THE PROBLEM – Among the records, find the lines that hold the string "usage" and return them.

DATA FOR THIS EXERCISE –
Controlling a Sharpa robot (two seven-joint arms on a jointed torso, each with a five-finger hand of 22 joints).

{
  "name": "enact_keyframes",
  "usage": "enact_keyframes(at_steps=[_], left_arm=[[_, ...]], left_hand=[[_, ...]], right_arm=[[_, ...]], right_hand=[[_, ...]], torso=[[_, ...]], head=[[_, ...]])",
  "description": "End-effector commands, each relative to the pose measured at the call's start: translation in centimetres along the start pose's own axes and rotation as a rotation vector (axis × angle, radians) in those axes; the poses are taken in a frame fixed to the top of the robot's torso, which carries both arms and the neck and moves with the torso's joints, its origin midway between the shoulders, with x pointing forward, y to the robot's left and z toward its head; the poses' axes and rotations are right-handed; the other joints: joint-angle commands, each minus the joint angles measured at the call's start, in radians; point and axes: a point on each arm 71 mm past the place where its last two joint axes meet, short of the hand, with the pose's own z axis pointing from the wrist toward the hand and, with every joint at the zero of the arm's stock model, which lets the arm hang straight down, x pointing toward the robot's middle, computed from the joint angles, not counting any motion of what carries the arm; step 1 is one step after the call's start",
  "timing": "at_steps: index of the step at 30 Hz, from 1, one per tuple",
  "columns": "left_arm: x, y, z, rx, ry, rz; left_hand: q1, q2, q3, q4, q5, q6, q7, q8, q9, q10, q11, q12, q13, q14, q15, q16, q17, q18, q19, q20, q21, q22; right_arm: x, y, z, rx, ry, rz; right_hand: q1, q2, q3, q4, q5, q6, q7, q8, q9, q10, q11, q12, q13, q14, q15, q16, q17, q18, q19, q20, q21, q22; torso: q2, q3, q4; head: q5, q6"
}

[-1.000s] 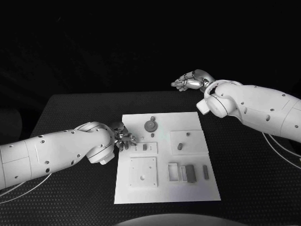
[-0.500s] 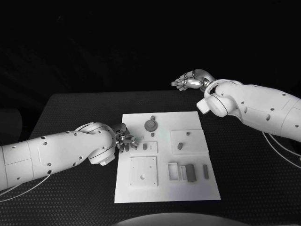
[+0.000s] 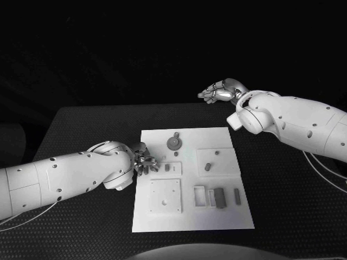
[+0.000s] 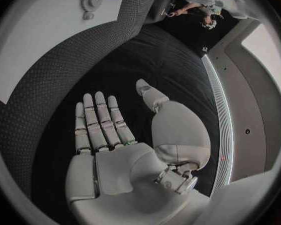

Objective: Assemble the parts on the task board

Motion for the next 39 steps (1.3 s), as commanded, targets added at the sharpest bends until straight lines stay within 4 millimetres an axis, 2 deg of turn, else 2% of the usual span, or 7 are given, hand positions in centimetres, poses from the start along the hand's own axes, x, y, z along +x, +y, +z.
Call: enact_keyframes(at_steps=[1, 19, 39], left_arm=[[0.11, -0.02, 0.09, -0.001, -0.002, 0.016], [0.38, -0.22, 0.05, 0.012, -0.013, 0.008], [0.06, 0.23, -0.39, 0.036, -0.056, -0.033]], left_hand=[[0.008, 0.003, 0.002, 0.006, 0.007, 0.049, -0.039, 0.008, 0.028, 0.001, -0.008, 0.010, 0.005, 0.009, -0.001, 0.009, 0.003, 0.004, 0.008, 0.000, 0.007, 0.020], [0.007, 0.005, 0.004, 0.006, 0.007, 0.048, -0.042, 0.018, 0.029, -0.001, -0.010, 0.020, 0.012, 0.010, -0.005, 0.016, 0.006, 0.004, 0.011, -0.004, 0.011, 0.022], [0.033, -0.003, 0.017, -0.016, 0.009, 0.044, -0.044, 0.032, 0.030, -0.006, -0.015, 0.032, 0.019, 0.012, -0.008, 0.023, 0.009, 0.002, 0.013, -0.008, 0.020, 0.023]], right_arm=[[0.13, 0.05, -0.02, -0.009, 0.012, 0.000], [0.27, 0.02, -0.06, -0.008, 0.016, 0.001], [0.30, -0.36, -0.14, -0.001, 0.016, 0.001]], right_hand=[[0.001, -0.006, 0.001, 0.004, 0.000, -0.006, 0.040, 0.004, -0.001, 0.007, 0.001, -0.005, 0.001, 0.000, 0.005, -0.005, -0.001, -0.012, 0.008, -0.002, -0.003, 0.001], [0.001, -0.006, 0.001, 0.005, 0.000, -0.007, 0.040, 0.004, -0.002, 0.009, 0.001, -0.008, 0.001, 0.000, 0.005, -0.005, -0.003, -0.012, 0.009, -0.002, -0.005, 0.002], [0.000, -0.006, 0.001, 0.005, 0.000, -0.007, 0.040, 0.005, -0.002, 0.010, 0.001, -0.010, 0.001, 0.000, 0.006, -0.005, -0.004, -0.011, 0.010, -0.002, -0.006, 0.003]], torso=[[0.000, 0.0000, -0.0003], [0.000, -0.0004, -0.0001], [0.000, -0.0003, 0.0010]], head=[[0.001, -0.001], [-0.002, -0.003], [-0.006, -0.004]])
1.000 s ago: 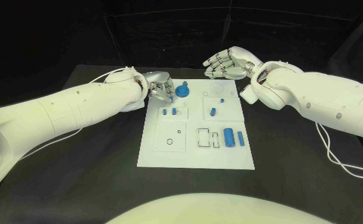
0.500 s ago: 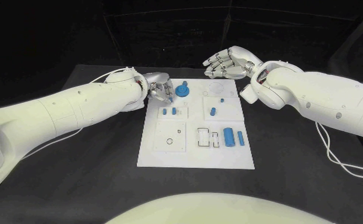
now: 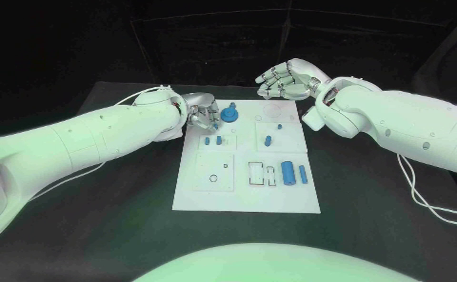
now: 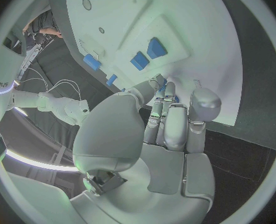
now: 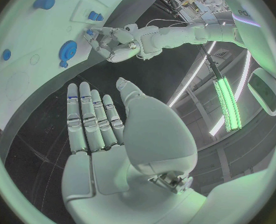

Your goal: Assemble the parts on the task board

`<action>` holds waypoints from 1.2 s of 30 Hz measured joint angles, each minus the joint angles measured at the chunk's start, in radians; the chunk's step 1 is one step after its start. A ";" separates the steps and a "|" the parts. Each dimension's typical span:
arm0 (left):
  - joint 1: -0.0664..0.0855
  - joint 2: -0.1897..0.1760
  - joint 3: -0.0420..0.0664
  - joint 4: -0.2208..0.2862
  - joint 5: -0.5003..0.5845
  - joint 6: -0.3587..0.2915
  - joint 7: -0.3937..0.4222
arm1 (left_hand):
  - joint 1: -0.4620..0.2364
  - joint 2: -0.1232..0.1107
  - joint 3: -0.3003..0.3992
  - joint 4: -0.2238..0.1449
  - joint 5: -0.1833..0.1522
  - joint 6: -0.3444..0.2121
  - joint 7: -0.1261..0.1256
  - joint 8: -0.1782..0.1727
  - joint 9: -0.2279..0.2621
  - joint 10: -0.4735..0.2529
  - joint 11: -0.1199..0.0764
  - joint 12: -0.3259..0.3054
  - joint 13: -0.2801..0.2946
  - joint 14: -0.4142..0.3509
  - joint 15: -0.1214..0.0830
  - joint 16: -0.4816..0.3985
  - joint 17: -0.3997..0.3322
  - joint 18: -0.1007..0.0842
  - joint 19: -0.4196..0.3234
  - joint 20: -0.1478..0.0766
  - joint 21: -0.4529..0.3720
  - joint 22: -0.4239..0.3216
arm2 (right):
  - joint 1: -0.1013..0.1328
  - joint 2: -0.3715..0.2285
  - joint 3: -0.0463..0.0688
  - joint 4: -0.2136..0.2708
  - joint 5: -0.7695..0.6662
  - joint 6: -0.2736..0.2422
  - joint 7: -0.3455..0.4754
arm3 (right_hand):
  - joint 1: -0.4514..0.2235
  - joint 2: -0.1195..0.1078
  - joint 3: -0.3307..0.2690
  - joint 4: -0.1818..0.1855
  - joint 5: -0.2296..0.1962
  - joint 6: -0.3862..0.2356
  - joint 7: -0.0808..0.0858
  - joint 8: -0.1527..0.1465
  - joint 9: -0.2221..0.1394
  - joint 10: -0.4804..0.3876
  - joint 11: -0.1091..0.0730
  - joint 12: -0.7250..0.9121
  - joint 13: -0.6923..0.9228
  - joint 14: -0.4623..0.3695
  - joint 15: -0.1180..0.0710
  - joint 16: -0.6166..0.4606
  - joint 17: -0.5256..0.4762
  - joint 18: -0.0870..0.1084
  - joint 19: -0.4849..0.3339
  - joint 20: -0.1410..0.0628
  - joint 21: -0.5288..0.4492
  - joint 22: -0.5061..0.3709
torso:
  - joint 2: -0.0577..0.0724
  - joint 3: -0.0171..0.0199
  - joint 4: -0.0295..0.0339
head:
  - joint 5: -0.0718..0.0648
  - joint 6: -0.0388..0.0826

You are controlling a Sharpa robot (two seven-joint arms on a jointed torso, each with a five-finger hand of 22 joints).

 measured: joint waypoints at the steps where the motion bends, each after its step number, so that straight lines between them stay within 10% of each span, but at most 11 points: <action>1: 0.000 0.000 0.000 0.000 0.000 0.000 0.000 | 0.000 0.000 0.000 0.000 0.000 0.000 0.000 0.000 0.001 0.001 -0.001 0.000 0.000 0.000 0.000 0.000 -0.001 0.000 0.000 0.000 0.000 0.000 | 0.000 0.000 0.000 0.000 0.000 0.000 0.000 | 0.000 0.000 0.000 0.000 0.003 0.000 0.000 0.000 0.000 0.000 0.000 0.000 0.000 0.000 0.000 0.000 0.000 0.000 0.000 0.000 0.000 0.000 | 0.000 0.0001 0.0000 | 0.000 0.000; 36: 0.000 0.006 0.000 -0.008 0.000 0.012 -0.001 | -0.017 -0.017 -0.005 0.005 0.000 -0.040 0.010 -0.053 -0.006 -0.040 0.019 -0.046 -0.003 -0.004 0.003 0.000 -0.016 0.000 0.000 0.000 -0.005 -0.005 | 0.000 0.000 0.000 0.000 0.000 0.001 -0.001 | 0.000 0.000 0.000 0.000 0.004 0.000 0.000 0.000 0.000 0.000 0.000 0.000 0.000 0.000 0.000 0.000 -0.002 0.000 0.000 0.000 -0.004 -0.002 | 0.000 0.0001 0.0002 | -0.005 -0.003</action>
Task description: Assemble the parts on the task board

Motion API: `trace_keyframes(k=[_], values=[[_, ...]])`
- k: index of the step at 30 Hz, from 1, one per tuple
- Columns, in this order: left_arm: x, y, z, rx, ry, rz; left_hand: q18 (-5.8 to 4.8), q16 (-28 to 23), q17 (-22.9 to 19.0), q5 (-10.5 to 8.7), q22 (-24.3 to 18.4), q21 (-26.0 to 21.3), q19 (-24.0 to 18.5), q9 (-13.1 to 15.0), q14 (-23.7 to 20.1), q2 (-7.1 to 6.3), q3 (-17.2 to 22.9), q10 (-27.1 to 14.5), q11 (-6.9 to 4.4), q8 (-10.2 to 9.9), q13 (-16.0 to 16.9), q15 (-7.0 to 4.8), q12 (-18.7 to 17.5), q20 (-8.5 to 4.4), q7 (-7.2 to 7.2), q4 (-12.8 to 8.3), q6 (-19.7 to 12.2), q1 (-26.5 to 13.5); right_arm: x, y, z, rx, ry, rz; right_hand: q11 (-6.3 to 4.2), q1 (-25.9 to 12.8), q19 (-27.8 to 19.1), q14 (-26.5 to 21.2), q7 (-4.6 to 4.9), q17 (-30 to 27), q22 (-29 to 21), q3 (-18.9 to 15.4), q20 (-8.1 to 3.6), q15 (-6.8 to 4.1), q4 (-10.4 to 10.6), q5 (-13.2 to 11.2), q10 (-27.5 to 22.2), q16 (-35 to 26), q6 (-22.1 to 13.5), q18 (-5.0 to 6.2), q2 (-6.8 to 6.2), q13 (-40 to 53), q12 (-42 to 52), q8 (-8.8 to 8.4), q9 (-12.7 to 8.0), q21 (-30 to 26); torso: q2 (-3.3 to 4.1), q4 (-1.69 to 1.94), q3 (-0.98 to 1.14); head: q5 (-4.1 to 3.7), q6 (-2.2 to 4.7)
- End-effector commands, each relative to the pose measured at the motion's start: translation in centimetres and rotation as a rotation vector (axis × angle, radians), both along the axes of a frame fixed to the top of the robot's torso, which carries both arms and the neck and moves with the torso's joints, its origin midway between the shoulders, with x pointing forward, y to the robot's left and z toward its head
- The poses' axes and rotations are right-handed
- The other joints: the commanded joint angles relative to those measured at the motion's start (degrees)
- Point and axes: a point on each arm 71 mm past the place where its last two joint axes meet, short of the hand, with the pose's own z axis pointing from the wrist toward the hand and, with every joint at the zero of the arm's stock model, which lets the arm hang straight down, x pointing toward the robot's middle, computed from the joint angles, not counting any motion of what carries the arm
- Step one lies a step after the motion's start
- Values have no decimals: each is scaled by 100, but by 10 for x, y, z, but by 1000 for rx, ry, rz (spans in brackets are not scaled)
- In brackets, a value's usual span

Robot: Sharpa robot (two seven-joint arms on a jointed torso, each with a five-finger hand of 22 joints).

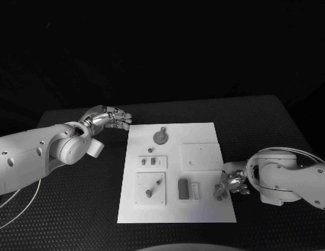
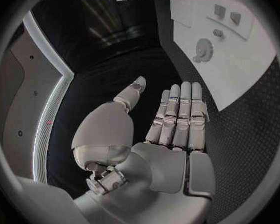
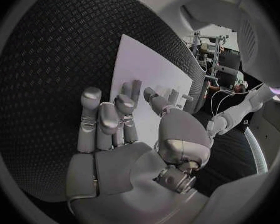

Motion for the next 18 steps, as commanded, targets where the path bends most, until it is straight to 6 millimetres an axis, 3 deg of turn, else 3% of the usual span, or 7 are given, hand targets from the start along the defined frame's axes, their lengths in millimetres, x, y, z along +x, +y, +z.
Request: trace_keyframes(k=[1, 13, 18], values=[[-1, -2, 1, -13, 2, -19, 59, -35, 10, -29, -10, 0, -47, -5, 2, 17, 14, 42, 3, 25, -6, 25, -13, 5, -26, 15, 0, -57, -1, 2, -8, -87, -68, 72, -11, 54, 14, 13, 2, -8, 88, 30, -2, -39, -39, 7, 22, 8, -70, 235, 43, 10, -1, -36, 10, -33, 0, 1, -2, 4, -5], [-1, -2, 1, -13, 2, -19, 59, -40, 18, -29, -11, 1, -47, -6, 3, 23, 16, 48, 1, 26, -6, 26, -10, 6, -26, 20, 1, -61, 1, 14, -10, -125, -149, 133, -1, 208, 7, 2, 12, -32, 98, 8, 14, -29, -373, 6, 27, 7, -97, 235, 343, 13, -9, -50, 93, -31, 0, -1, -3, 11, -19], [-1, -1, 1, -12, 3, -18, 60, -42, 20, -29, -11, 2, -47, -6, 4, 24, 16, 50, 0, 27, -6, 26, -10, 6, -26, 21, 1, -62, 1, 14, -10, -127, -159, 136, 39, 263, -1, -14, 57, -74, 97, 9, 22, 1, -544, 10, 23, -5, -231, 235, 444, 16, -14, -157, 62, -38, -1, 1, -5, 15, -14]])
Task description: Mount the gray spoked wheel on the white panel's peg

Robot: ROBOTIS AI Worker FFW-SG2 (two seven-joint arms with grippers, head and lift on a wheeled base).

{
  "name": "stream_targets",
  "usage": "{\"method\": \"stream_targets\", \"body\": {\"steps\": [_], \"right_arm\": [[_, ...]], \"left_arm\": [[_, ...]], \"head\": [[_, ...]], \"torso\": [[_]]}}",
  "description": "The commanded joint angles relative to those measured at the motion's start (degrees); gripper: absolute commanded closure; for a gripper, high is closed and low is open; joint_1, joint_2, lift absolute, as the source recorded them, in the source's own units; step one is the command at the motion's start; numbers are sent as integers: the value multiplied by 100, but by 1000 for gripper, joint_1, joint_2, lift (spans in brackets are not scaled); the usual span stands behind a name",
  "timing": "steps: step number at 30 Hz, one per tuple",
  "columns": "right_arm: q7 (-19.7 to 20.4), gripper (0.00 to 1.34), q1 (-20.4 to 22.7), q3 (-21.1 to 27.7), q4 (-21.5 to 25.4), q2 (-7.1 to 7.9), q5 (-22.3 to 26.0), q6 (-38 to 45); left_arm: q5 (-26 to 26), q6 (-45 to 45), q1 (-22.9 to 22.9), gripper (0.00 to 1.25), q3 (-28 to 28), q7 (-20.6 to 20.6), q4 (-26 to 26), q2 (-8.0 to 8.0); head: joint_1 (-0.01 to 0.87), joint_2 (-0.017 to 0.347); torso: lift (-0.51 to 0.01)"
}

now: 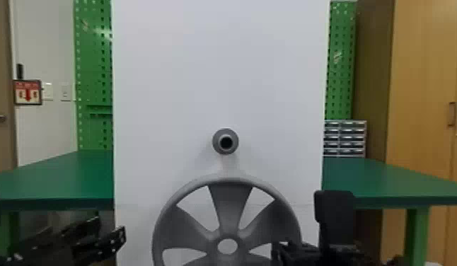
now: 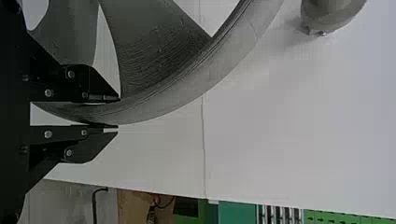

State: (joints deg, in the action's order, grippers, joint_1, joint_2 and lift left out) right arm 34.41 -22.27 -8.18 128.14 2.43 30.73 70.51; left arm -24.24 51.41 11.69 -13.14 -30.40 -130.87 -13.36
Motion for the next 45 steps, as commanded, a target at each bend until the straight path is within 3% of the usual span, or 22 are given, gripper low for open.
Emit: {"method": "stream_targets", "body": {"steps": [1,15,24,34,45], "right_arm": [[277,1323,-304,27,0,38,328,86],[804,1323,-1192,396,-290,91,1365,200],[1332,1323,-1675,422,-738,3,1919,209],[1481,1323,-2089,299,-1230,-76,1945,7],[1578,1323,-2370,176,-1423,-164,1857,-90]], "left_arm": [[51,45,52,533,66,-1,0,0],[200,151,219,533,294,-1,35,-26],[209,212,342,533,470,-1,88,-97],[236,282,404,533,523,-1,88,-132],[288,493,413,533,400,16,-70,-167]], "head": [[83,-8],[84,-8],[84,-8],[84,-8],[84,-8]], "torso": [[-487],[-487],[-487],[-487],[-487]]}}
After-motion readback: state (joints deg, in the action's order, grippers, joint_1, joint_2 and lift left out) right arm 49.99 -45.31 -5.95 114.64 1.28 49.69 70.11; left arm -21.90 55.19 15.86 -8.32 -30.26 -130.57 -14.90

ANSWER AREA –
  "usage": "enact_keyframes(at_steps=[_], left_arm=[[_, ...]], left_hand=[[_, ...]], right_arm=[[_, ...]], right_hand=[[_, ...]], torso=[[_, ...]], head=[[_, ...]])",
  "usage": "{\"method\": \"stream_targets\", \"body\": {\"steps\": [_], \"right_arm\": [[_, ...]], \"left_arm\": [[_, ...]], \"head\": [[_, ...]], \"torso\": [[_]]}}",

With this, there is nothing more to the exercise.